In February, the scholar application process is opened by externally posting on LVHN’s website and through an online internship database used by colleges and universities across the country. In 2018, Green reports 222 student applications were received to reach the final 40 scholars representing 24 different colleges and universities.

Applications are first screened by a committee within the DOE, then qualified applicant profiles are blinded and digitally batched out to mentors for a two-step selection process. Once selected, the students must undergo similar training and clearances expected of all LVHN employees before beginning work.

Joseph J. Napolitano, PhD, MPH, RN, CRNP, Program Officer for The Dorothy Rider Pool Health Care Trust, said the program remains important to The Trust because Leonard Pool and Dorothy Rider Pool placed great emphasis on education.  “This is where a future workforce begins,” he told the crowd. “We see this program as a pipeline to connect talent to LVHN and possibly turn these students into employees in a few years.”

In the summer of 1989, Dr. Timothy Friel secured a Research Scholar position before entering his senior year at Harvard University. Friel’s summer project assignment was working in the Patient Education Department assessing the readability and appropriate reading level of patient education materials used throughout what was then Lehigh Valley Hospital. Now the Chair of the Department of Medicine at LVHN, Friel recalls how the experience shaped his career. “The experience impressed upon me the fact that to be a truly great physician, I needed to be a great teacher and life-long learner as well,” he says. “The Summer Scholar Program also introduced me to the wonderful family of LVHN colleagues, a group that I was proud to join ten years later as an infectious disease specialist.”

Christopher Zhang, a pre-Med major entering his senior year at Lafayette College from Danville, PA, said he would encourage others to apply to the program. “This stood out from other internships,” he said. “I really enjoyed the shadowing opportunity; the program paced the work well; and the summer was very productive.” Zhang served the Department of Burn Surgery under mentor Dr. Sigrid Blome-Eberwein, with a project studying laser treatment for burn scars.
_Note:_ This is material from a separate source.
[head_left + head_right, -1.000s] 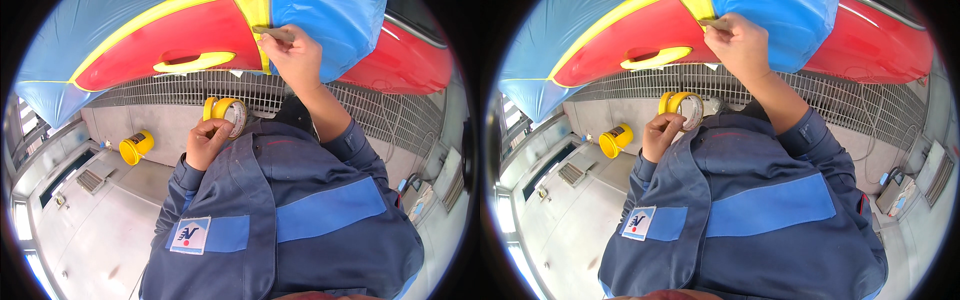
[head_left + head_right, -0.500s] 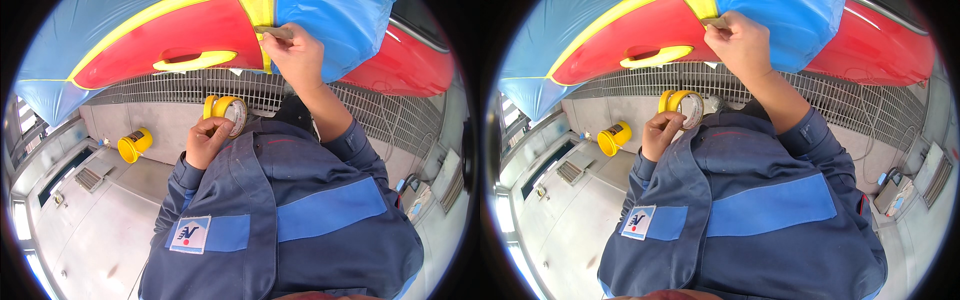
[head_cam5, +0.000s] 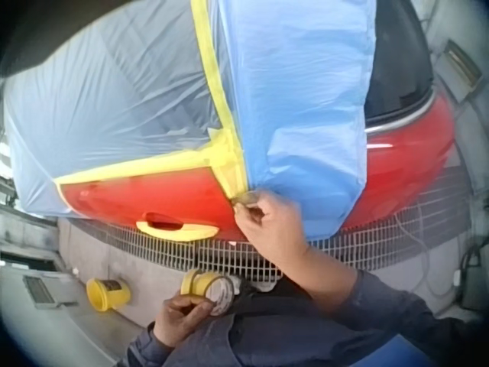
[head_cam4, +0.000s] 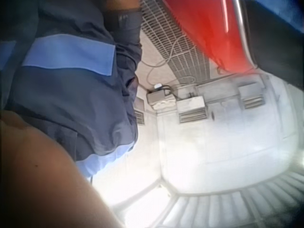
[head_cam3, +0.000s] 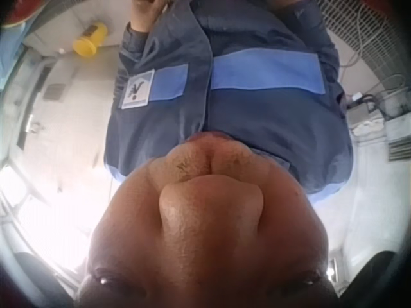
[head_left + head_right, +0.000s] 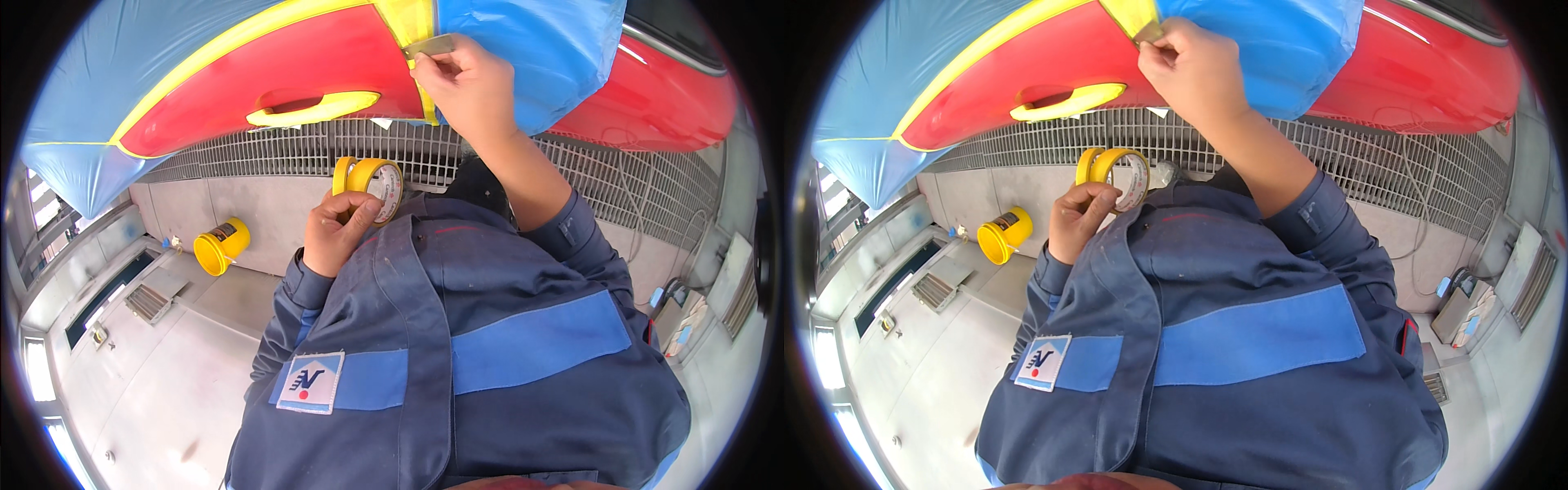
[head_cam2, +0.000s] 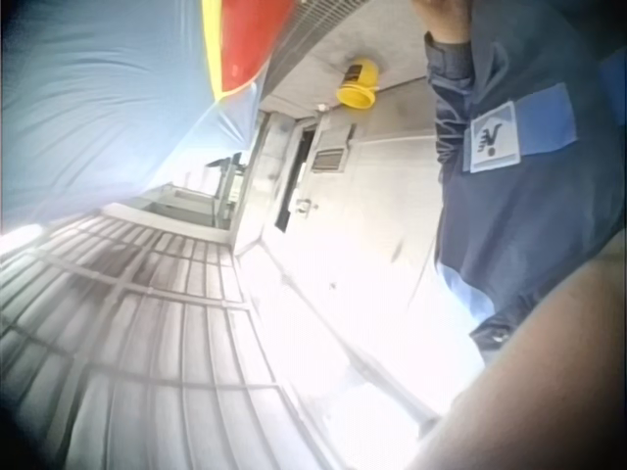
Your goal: The person applies yellow masking tape along the edges of a red car hood to protect adjacent areas. They then dip a sanding block and cloth into a yellow bucket of water and wipe the hood surface repeatedly.
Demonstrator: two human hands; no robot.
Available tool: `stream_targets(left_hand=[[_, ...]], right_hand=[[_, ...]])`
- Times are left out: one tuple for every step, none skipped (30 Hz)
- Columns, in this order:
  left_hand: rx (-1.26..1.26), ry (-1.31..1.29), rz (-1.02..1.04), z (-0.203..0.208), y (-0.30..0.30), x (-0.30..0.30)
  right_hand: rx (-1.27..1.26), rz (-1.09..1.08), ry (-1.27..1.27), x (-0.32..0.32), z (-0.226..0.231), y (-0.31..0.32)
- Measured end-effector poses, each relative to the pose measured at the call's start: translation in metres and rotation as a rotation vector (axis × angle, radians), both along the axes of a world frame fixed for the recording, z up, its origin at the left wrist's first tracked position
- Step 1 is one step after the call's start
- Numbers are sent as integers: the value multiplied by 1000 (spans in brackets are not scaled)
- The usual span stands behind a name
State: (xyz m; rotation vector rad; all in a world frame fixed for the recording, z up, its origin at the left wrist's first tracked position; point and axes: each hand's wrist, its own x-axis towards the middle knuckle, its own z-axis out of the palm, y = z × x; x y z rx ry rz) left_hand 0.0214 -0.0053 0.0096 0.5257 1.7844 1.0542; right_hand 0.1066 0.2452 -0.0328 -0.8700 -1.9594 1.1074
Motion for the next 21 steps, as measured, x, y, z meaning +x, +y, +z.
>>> stream_targets(left_hand=[[-9, 9, -6, 0, 0, -1], [-19, 18, -7, 0, 0, -1], [-15, 25, -8, 0, 0, -1], [-11, 32, -4, 0, -1, 0], [-9, 33, 3, 0, -1, 0], [-7, 30, 5, 0, -2, 0], [-7, 21, 10, 1, -3, 1], [-11, 10, 21, 1, -3, 1], [-17, 11, 14, 2, -4, 1], [-22, 11, 10, 2, -5, 1], [-15, 13, 17, 2, -5, 0], [-28, 15, 9, 3, -5, 0], [-31, 18, 10, 3, -5, 0], [-30, 23, 14, 3, -6, -1], [-27, 18, 16, 3, -6, -1], [-23, 14, 21, 3, -6, -1], [-25, 6, 25, 3, -6, -1], [-26, 16, 22, 3, -7, -1], [-30, 24, 15, 3, -7, -1], [-34, 32, 8, 3, -7, -2], [-25, 13, 24, 3, -7, -1]], right_hand=[[-92, -15, 15, 0, -1, -1], [-96, -22, 53, 0, -3, -2], [-101, -28, 91, 1, -3, -4], [-99, -32, 132, 1, -3, -5], [-45, -35, 133, 1, -3, -5], [17, -36, 139, 1, -1, -5], [64, -43, 137, 0, 0, -5], [101, -32, 117, -1, 2, -4], [124, -30, 88, -1, 4, -1], [170, -30, 72, -2, 6, 1], [84, -25, 56, -3, 8, 3], [16, -19, 49, -5, 10, 6], [-52, -14, 41, -6, 11, 7], [-102, -11, 70, -7, 11, 8], [-152, -6, 99, -8, 10, 9], [-203, 0, 127, -9, 10, 9], [-218, 13, 148, -10, 9, 10], [-232, 25, 169, -10, 8, 10], [-245, 37, 190, -9, 7, 11], [-242, 29, 154, -9, 7, 11], [-239, 21, 118, -8, 7, 12]])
Each research scholar is awarded a stipend for the summer service. In addition, three projects received awards through the poster presentation. Katie Gibbs, a student from the University of Pittsburgh, served with Robert Kruklitis, MD, Mindy Broscius, RN, and Lorraine Valeriano, RN in LVPG Pulmonary and Critical Care/Department of Medicine to complete a project titled Development of a Feasibility Study of Tele-Education for Ensuring Correct Bronchodilator Use and won first place. Second place was awarded to Joshua Blatt of Lehigh University for working with Kay Werhun, DNP, MBA, RN, NE, BC in the Integrated Care Coordination Department on a project titled Inpatient Case Management Facilitated Multidisciplinary Rounding to Improve Discharge Process. Catherine Wenger of Northeastern University took third place for her work with Sharon Maynard, MD, in the Department of Nephrology on a project titled Kidney Disease in Pregnancy: Initial Blood Pressure as a Risk Factor for Preeclampsia.